*EXTRACTED ENTRIES*
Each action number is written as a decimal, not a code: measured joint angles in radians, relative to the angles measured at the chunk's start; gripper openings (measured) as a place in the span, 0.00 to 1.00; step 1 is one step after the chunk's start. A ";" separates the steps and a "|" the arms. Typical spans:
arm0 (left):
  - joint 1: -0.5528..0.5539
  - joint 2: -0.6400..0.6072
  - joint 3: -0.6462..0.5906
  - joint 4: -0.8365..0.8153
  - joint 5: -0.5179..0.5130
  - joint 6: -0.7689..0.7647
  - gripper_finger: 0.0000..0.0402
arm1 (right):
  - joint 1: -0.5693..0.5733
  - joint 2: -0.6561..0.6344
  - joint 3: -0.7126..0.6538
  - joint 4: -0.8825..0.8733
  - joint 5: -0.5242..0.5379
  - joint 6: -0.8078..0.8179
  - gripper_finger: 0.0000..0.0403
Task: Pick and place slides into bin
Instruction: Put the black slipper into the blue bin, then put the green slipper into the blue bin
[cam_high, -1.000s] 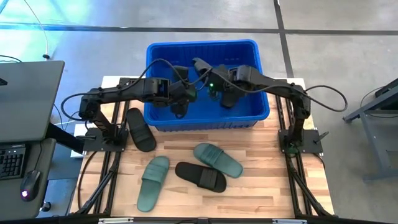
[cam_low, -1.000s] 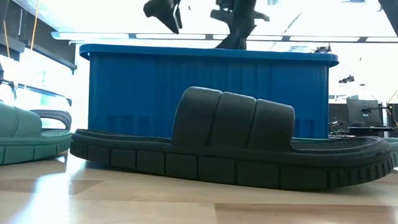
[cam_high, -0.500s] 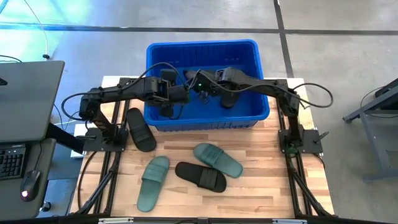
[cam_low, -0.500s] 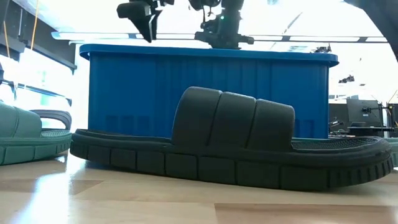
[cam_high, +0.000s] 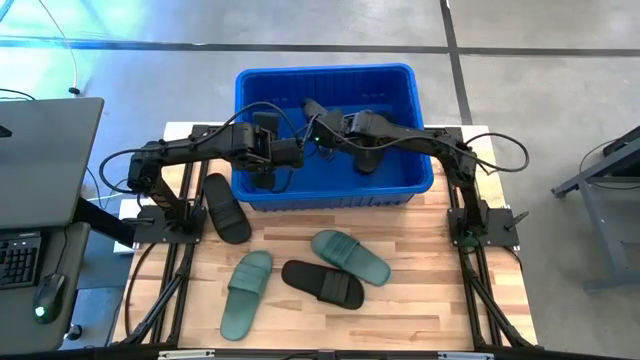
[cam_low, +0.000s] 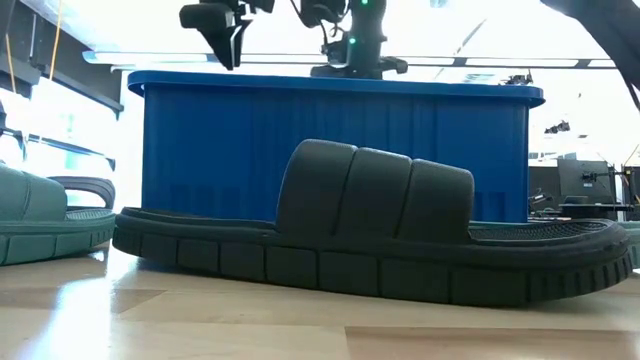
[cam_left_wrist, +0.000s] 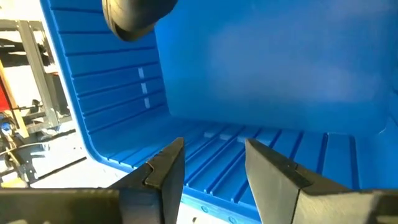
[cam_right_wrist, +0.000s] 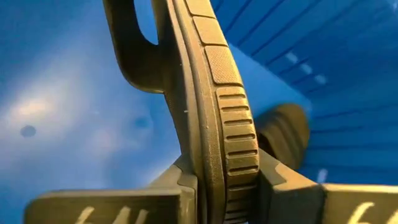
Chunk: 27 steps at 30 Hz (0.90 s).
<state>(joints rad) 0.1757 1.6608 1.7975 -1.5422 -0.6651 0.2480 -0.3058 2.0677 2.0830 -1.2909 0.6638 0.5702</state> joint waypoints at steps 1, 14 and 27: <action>0.000 0.000 0.000 -0.004 0.000 -0.009 0.37 | 0.000 0.008 0.000 -0.001 -0.007 0.035 0.13; -0.003 -0.003 -0.025 -0.033 -0.007 -0.047 0.37 | 0.027 0.039 -0.005 0.059 -0.029 -0.055 0.32; -0.004 -0.011 -0.039 -0.024 -0.009 -0.040 0.37 | 0.032 0.026 -0.005 0.044 0.051 -0.204 0.49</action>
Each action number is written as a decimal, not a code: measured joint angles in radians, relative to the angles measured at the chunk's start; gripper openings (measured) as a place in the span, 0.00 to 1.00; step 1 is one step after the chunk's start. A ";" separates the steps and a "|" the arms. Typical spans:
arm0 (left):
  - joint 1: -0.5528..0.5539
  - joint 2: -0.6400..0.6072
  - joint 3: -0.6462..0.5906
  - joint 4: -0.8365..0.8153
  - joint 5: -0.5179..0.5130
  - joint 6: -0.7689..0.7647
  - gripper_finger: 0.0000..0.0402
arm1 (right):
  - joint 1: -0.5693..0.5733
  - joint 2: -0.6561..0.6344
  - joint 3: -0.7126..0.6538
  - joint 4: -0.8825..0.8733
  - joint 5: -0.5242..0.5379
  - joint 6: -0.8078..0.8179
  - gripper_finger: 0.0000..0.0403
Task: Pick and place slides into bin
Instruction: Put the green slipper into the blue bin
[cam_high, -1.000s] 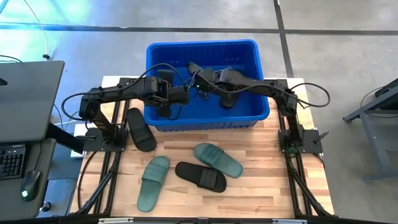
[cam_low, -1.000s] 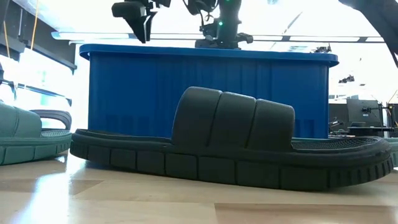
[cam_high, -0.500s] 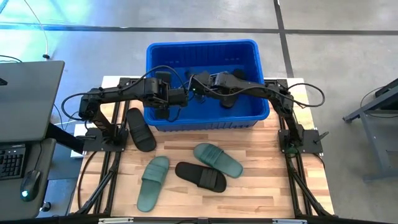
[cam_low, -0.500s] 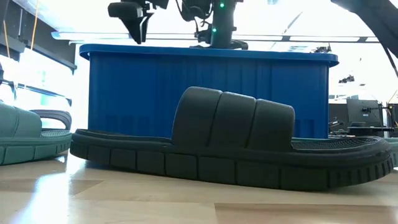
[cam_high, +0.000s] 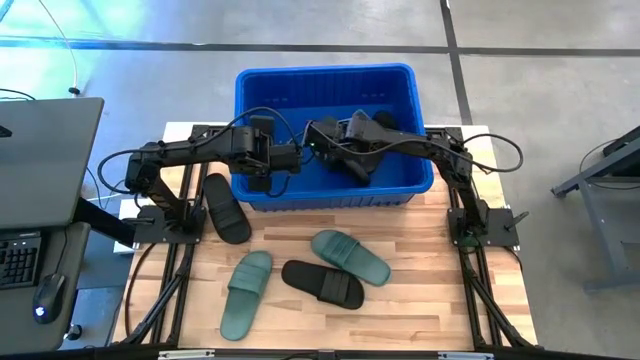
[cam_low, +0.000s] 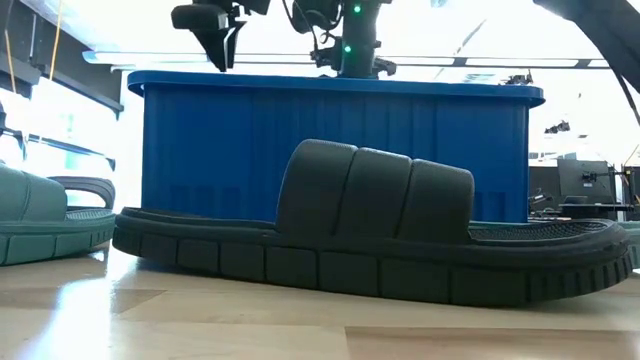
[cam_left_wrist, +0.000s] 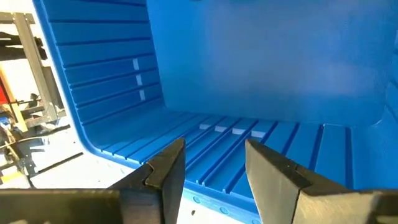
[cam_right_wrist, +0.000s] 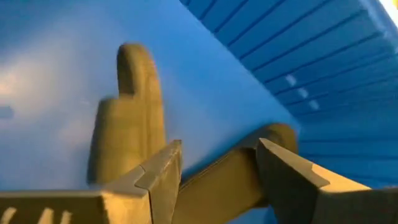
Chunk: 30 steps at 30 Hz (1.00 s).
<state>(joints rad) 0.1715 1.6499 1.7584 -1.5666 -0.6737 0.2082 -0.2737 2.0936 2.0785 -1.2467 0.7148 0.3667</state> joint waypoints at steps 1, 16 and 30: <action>-0.001 -0.001 0.000 0.000 0.000 0.002 0.37 | 0.005 -0.003 0.000 0.001 0.012 -0.028 0.49; -0.084 -0.157 0.129 -0.019 0.054 0.054 0.37 | 0.223 -0.342 -0.004 -0.008 0.043 -0.246 0.39; -0.360 -0.415 0.075 -0.001 0.191 -0.108 0.37 | 0.620 -0.564 -0.001 -0.322 -0.116 0.187 0.36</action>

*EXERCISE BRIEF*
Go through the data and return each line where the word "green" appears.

*RESPONSE BOX*
Instruction: Put the black slipper into the blue bin, then put the green slipper into the blue bin
Instruction: Put the green slipper into the blue bin

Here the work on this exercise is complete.